Femmes et Vins du Monde Concours International 2012- Winning Wine 3
Earlier this year, I was invited to participate in the Women and Wine of the World International Competition 2012 (Femmes et Vins du Monde Concours International) in Monaco. It was an amazing experience, and you can read about it by clicking on this link.
I mentioned that as the appointed ‘god mother’ I would be preparing some dishes to pair with the winning wines. I received the wines last month and set about testing, tasting and testing again.
The third wine that I present, also a Diamond winner with a score of 90.2, a Czech Muscat. Well balanced, crisp wine with characteristic sweetness on the palate and the nose.
DIAMOND 90.2 VINO DALIBOR MUSKAT MORAVSKY 2011 WHITE VINARSTVI O KAPLICKY S.R.O. RÉPUBLIQUE TCHÈQUE
“The pale yellow with green tints lie waiting to be discovered. Finesse, nose resulting white flowers, notes of orange blossom with little touch of vanilla. Notes of citrus follow, just acid key with the honeyed sweetness and flavor of muscat. Crisp in the mouth, we find the expression of aromatic nose with a taste of grape very pleasant. A very sense of balance
and harmony to this wine.” *as provided
After discussing the options with local wine buffs and my good friends at Batonage, I decided to make this non-traditional Cape Malay curry, with a touch of coconut milk and Turkish apricots. The wine is crisp enough to handle the spice and sweet enough to compliment it. The apricots in the dish are echoed in the honeyed nose of the wine, I found.
Janine Mare has this to add about the Cape Malay people and their food:
Warm and fiery are words that describe the Cape Malay cuisine but also the Cape Malay people. Cape Malay cuisine dates back hundreds of years from when the Dutch East India Company imported slaves to the cape. These groups became known as today’s Cape Malays and the characteristic flavors of their cuisine have developed into a distinctive style unique to Cape Town.
Rich, spicy and earthy, these dishes are aromatic & delicious. They’re derived from distinctive blends of turmeric, garlic, ginger, bay leafs, cardamom, saffron, mustard seeds, nutmeg, cumin and star anise. Scrumptious bredies warm the tummy on cold, winter’s nights while crayfish, lamb and chicken curries (wrapped up in rotis make for the perfect, no-cutlery-needed, take-away.

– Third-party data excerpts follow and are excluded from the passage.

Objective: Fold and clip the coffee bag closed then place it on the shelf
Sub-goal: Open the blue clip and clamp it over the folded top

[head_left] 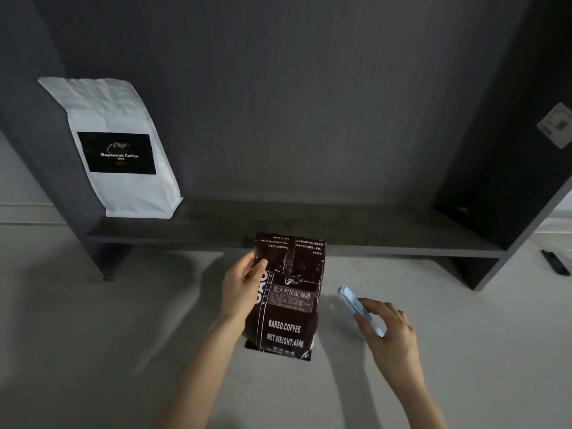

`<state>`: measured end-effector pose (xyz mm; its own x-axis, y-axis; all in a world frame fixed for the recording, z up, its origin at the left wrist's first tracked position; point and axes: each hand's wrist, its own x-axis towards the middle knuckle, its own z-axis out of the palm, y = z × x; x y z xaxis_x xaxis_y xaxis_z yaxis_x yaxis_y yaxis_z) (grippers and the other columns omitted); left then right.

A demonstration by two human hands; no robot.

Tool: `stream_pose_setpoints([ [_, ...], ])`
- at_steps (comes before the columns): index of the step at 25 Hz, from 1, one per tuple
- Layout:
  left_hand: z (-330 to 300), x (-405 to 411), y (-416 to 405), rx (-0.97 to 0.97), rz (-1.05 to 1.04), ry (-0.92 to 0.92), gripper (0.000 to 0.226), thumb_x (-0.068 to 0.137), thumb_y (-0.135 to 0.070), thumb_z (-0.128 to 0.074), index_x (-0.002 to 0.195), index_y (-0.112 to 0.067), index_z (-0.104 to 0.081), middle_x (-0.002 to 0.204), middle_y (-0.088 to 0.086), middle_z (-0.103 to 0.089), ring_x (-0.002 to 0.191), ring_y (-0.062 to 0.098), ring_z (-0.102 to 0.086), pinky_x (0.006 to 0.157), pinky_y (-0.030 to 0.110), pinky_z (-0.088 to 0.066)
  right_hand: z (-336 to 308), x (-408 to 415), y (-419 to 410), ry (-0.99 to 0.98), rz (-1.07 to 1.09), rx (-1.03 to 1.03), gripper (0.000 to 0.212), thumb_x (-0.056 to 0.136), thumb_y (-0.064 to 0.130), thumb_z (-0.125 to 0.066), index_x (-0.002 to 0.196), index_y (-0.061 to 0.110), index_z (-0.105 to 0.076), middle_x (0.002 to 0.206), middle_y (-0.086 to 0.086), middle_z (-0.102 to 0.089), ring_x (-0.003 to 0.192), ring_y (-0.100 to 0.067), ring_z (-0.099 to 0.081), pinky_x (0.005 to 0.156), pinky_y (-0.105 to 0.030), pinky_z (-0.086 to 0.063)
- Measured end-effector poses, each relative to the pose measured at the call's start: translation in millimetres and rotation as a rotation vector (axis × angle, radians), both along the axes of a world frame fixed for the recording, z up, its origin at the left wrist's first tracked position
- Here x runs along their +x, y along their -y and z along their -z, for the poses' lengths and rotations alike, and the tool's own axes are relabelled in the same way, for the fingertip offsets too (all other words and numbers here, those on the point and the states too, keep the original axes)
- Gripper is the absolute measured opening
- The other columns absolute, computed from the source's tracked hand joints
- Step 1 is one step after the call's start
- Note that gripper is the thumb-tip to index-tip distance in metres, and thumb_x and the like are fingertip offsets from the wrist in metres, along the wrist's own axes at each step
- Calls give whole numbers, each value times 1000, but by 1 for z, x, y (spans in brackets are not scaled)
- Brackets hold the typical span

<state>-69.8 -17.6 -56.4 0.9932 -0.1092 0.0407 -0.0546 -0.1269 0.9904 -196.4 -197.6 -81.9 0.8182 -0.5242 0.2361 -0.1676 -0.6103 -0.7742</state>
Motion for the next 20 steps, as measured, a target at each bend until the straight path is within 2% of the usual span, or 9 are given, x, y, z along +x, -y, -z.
stream_pose_setpoints([
  [3,7,15,4,83,-43,-9,30,86,-18,-54,116,-10,-55,114,4,-62,106,18,-57,96,33,-42,0,1,0,-14,5,26,20,77,4,-64,94,15,-67,81,3,-60,84,-23,-51,68,-26,-35],
  [6,16,24,3,198,-98,-7,36,86,-22,-54,119,-6,-52,121,13,-61,112,26,-56,100,39,-42,2,0,-2,-27,9,45,19,77,4,-64,94,14,-67,83,0,-61,84,-24,-52,71,-29,-35],
  [12,17,28,1,168,-97,-48,31,86,-21,-54,114,-8,-54,120,13,-62,112,25,-56,99,39,-41,2,-1,-3,-35,-5,64,18,79,6,-63,94,15,-66,84,-1,-61,85,-25,-55,70,-27,-36],
  [16,10,25,-8,122,-65,-94,36,87,-27,-52,118,-9,-50,122,11,-60,109,22,-56,98,36,-41,-4,0,-6,-11,-30,92,19,79,6,-62,91,21,-65,85,-1,-62,83,-17,-58,69,-7,-40],
  [18,0,19,-13,110,-87,-46,40,87,-26,-52,123,-9,-44,123,11,-57,105,20,-54,94,32,-40,-10,0,-10,11,-48,104,23,80,7,-61,88,28,-63,85,0,-62,79,-8,-58,68,2,-36],
  [20,-10,11,-21,113,-164,55,45,87,-20,-52,127,-6,-38,124,15,-54,106,23,-53,91,30,-38,-17,-1,-15,31,-74,116,25,80,7,-62,86,31,-61,86,0,-63,78,-1,-59,68,4,-36],
])
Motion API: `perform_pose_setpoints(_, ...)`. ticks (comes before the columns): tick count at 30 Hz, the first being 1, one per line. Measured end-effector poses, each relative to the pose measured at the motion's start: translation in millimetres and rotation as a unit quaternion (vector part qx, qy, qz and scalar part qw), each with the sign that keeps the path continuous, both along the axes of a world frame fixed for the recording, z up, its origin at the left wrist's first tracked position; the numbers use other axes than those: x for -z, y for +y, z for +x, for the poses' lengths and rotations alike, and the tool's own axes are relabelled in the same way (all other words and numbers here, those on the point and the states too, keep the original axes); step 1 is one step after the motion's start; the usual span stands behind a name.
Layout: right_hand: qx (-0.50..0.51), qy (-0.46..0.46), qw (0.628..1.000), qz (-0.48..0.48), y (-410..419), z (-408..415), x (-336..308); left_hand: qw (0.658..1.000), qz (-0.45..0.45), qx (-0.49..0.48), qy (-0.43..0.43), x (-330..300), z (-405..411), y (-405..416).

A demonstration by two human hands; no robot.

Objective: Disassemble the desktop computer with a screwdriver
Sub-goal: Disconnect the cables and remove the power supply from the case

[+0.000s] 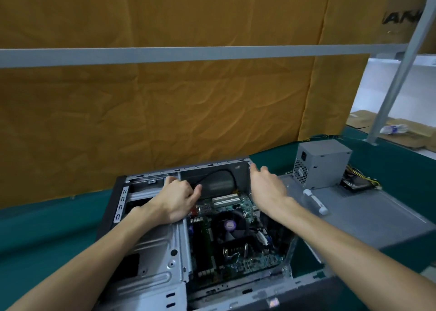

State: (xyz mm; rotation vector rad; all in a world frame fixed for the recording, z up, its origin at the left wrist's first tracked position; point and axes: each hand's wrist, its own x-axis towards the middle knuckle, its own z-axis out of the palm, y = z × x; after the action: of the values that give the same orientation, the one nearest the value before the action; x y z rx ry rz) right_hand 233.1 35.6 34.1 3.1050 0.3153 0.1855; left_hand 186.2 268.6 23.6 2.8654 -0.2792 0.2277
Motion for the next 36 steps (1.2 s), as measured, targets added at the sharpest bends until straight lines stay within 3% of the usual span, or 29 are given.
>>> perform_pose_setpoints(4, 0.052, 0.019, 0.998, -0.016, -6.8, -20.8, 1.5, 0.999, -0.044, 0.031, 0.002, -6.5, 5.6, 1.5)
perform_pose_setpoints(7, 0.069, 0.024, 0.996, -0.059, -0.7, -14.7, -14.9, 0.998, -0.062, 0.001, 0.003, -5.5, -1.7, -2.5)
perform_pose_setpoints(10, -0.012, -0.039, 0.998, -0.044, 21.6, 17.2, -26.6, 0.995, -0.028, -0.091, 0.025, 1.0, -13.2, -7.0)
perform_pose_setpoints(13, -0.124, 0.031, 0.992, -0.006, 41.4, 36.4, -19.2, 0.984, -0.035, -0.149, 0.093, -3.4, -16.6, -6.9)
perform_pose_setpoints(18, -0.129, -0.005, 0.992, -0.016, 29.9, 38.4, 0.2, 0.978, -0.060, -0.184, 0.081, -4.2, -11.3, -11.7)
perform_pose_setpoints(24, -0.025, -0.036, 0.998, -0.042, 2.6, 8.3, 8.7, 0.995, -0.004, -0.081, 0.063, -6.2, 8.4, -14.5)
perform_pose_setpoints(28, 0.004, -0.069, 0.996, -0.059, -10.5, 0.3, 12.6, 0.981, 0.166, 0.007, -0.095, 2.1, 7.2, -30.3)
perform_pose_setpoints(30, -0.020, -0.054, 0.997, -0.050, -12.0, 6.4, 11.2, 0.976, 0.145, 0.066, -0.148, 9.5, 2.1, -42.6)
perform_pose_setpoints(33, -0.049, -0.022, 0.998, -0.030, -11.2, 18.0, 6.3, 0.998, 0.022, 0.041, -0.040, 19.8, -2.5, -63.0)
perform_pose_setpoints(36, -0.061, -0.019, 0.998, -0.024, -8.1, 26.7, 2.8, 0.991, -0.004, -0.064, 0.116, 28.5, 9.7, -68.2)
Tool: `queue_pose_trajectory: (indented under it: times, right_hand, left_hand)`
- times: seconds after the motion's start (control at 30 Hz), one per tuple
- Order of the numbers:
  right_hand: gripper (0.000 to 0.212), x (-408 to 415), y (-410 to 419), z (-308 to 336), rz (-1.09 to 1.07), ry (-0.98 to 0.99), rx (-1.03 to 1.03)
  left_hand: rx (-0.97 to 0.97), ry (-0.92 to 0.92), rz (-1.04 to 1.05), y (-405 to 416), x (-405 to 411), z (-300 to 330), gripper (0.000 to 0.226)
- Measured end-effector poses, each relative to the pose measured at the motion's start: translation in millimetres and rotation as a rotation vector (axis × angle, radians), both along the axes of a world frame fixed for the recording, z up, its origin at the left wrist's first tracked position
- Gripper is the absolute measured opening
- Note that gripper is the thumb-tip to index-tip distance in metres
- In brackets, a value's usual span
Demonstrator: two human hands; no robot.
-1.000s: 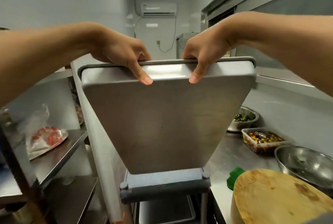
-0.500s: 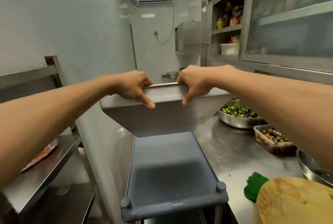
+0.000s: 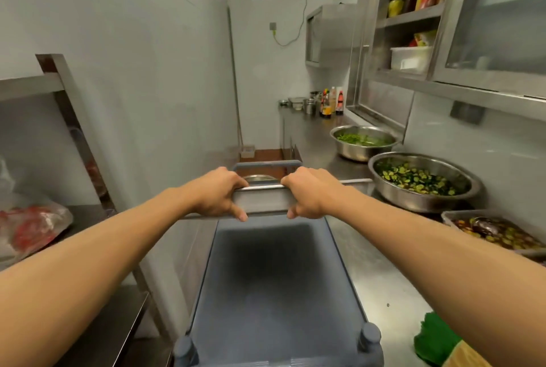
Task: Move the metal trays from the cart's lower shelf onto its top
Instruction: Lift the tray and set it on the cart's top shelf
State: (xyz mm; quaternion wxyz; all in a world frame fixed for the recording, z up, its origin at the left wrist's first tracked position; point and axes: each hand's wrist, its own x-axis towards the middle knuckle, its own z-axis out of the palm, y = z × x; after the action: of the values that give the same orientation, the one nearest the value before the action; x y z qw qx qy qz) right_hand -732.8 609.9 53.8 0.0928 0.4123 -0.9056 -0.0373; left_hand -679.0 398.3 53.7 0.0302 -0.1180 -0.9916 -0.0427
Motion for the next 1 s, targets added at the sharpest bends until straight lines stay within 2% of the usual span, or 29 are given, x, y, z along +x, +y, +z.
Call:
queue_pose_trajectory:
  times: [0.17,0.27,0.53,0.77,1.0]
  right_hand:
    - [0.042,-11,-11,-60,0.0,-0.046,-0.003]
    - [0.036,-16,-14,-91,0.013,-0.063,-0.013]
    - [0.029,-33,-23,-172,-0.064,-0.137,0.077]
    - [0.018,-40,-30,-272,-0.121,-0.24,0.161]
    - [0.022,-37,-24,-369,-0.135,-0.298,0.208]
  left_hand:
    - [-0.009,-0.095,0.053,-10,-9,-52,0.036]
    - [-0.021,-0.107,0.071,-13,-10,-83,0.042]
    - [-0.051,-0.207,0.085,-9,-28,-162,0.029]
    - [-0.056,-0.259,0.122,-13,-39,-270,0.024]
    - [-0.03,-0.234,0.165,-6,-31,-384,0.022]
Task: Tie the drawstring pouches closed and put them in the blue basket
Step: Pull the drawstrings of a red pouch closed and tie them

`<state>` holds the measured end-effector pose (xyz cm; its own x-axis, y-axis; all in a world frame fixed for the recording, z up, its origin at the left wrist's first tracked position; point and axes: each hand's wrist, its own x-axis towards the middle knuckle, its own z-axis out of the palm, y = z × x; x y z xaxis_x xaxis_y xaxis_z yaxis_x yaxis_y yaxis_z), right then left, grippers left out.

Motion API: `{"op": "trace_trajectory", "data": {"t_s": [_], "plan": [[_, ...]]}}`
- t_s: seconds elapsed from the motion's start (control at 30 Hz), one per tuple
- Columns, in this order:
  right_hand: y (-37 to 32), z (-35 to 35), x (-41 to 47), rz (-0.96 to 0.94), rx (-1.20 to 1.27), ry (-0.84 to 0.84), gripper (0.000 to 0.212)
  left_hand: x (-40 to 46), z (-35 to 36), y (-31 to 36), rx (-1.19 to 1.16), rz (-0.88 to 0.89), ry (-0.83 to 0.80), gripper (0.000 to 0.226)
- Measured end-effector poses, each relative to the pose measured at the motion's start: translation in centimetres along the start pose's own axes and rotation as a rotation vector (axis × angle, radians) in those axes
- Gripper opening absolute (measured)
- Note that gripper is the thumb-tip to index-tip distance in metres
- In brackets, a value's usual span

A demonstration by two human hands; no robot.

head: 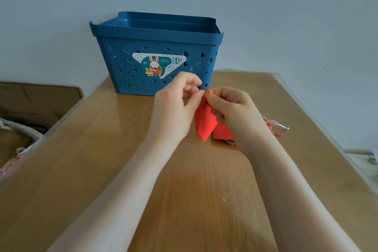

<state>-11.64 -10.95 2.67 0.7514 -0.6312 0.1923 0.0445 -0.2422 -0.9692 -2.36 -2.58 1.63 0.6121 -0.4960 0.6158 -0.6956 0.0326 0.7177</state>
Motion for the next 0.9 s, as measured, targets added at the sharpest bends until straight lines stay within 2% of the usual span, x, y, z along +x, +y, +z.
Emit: {"op": "trace_trajectory", "data": {"t_s": [0.1,0.17,0.4,0.53,0.6,0.73,0.8,0.9], "plan": [[-0.2,-0.7,0.1,0.043,0.127,0.01,0.023,-0.4,0.5,0.3,-0.08,0.051,-0.03,0.007],[-0.1,-1.0,0.2,0.05,0.202,0.002,0.023,-0.6,0.8,0.4,-0.106,0.072,-0.028,0.013],[0.1,-0.4,0.4,0.058,0.511,-0.077,0.017,-0.2,0.8,-0.4,-0.017,0.14,0.172,0.012],[0.1,-0.3,0.3,0.055,0.52,-0.093,0.016,-0.5,0.8,-0.3,0.006,0.198,0.172,0.009],[0.0,-0.5,0.3,0.09,0.552,-0.089,0.02,-0.6,0.9,-0.3,-0.103,0.058,0.137,0.011],[0.1,-0.8,0.6,0.15,0.696,-0.06,0.026,-0.5,1.3,0.8,-0.638,-0.451,0.07,0.028],[0.2,-0.8,0.7,0.186,0.796,-0.048,0.028,-0.4,1.5,1.4,-0.813,-0.551,0.061,0.029],[0.5,-0.6,0.9,0.237,0.948,-0.063,0.029,-0.4,1.4,1.6,-0.955,-0.606,0.063,0.029]]}}
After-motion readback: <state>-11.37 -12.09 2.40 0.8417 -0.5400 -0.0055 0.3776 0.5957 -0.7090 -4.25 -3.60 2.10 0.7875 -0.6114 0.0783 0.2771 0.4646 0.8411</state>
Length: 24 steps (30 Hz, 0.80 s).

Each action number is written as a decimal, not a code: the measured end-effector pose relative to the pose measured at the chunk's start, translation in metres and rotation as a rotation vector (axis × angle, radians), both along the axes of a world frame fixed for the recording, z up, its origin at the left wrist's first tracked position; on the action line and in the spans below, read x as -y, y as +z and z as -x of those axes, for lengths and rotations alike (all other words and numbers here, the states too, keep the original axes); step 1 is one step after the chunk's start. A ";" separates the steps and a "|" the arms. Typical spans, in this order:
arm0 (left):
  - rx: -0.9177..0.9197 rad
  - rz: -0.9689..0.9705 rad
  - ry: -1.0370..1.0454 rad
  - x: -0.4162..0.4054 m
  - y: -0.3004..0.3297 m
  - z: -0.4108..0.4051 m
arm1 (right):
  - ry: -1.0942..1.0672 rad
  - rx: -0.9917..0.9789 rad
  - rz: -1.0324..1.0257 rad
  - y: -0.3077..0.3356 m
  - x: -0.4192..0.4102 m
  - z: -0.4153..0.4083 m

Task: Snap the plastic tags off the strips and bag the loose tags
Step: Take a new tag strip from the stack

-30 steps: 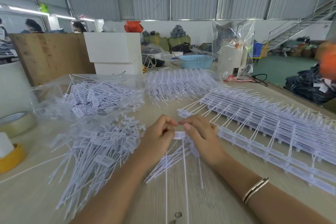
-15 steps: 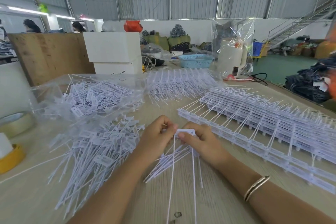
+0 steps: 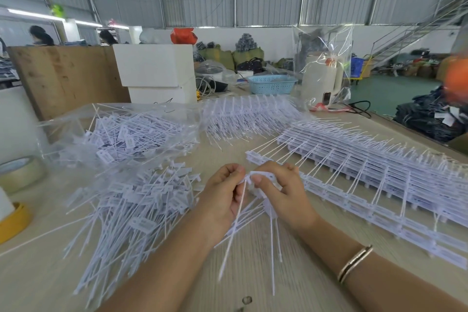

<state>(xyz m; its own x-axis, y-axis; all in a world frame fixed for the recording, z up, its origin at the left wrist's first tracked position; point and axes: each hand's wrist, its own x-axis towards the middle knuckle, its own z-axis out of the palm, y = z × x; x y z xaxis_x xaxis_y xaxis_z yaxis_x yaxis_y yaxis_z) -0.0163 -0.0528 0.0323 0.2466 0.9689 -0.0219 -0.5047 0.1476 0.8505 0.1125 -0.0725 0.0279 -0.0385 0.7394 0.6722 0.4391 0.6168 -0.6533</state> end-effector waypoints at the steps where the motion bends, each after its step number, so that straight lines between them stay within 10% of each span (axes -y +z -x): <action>1: 0.082 0.036 -0.001 -0.001 0.001 0.000 | 0.053 -0.110 0.031 0.000 0.001 -0.001; 5: 0.333 0.027 0.070 -0.013 0.009 0.021 | 0.131 -0.539 0.225 0.003 -0.003 -0.021; 15: -0.568 -0.502 0.257 -0.014 0.013 0.026 | -0.385 0.107 0.358 -0.011 -0.012 -0.003; 24: -0.984 -0.722 0.130 -0.035 0.021 -0.017 | -0.287 -0.190 0.263 -0.010 -0.016 -0.012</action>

You can read about a lovely Food History Tour in Cape Town that I went on, that covers Malay cuisine here.
2 T olive oil
1 medium onion, diced
1 star anise
1 small cinnamon stick, broken
2 small bay leaves
2 t medium-hot masala
1/2 t ground coriander
1/2 t ground cumin
1 t turmeric powder
4 free range chicken breasts, sliced
1 t fresh grated ginger and smashed garlic (or paste)
1 yellow pepper, diced
1 medium sized tomato, roughly chopped
1/4 t sugar
1/2 cup chicken stock
1/2 cup coconut milk
8 soft Turkish apricots (or regular dried apricots), sliced
salt, to taste
fresh coriander (cilantro) to serve
1. On medium heat in a large saucepan or pot, add olive oil and fry onions for a minute, stirring. Add star anise, cinnamon and bay leaves and fry until onions are translucent and soft, stirring.
2. Add powdered spices, including the masala and fry for 30 seconds, stirring to prevent them from burning.
3. Add chicken and ginger and garlic, stir to mix spices into chicken and fry for 5-6 minutes. Add yellow pepper and fry for two minutes.
4. Add tomato, sugar and stock. Lower heat slightly and cook for another 4-5 minutes, uncovered.
5. Add coconut milk, season with salt and turn heat to low and simmer until the sauce thickens a little. Add apricots in last 5 minutes of cooking. (Add earlier if using regular apricots which are not as soft as Turkish apricots and need rehydrating).
If the sauce looks like it’s curdled a little, strain through a fine sieve and add chunky ingredients back to the smooth sauce. Strain twice if necessary.
Serve with basmati rice and garnish with fresh coriander.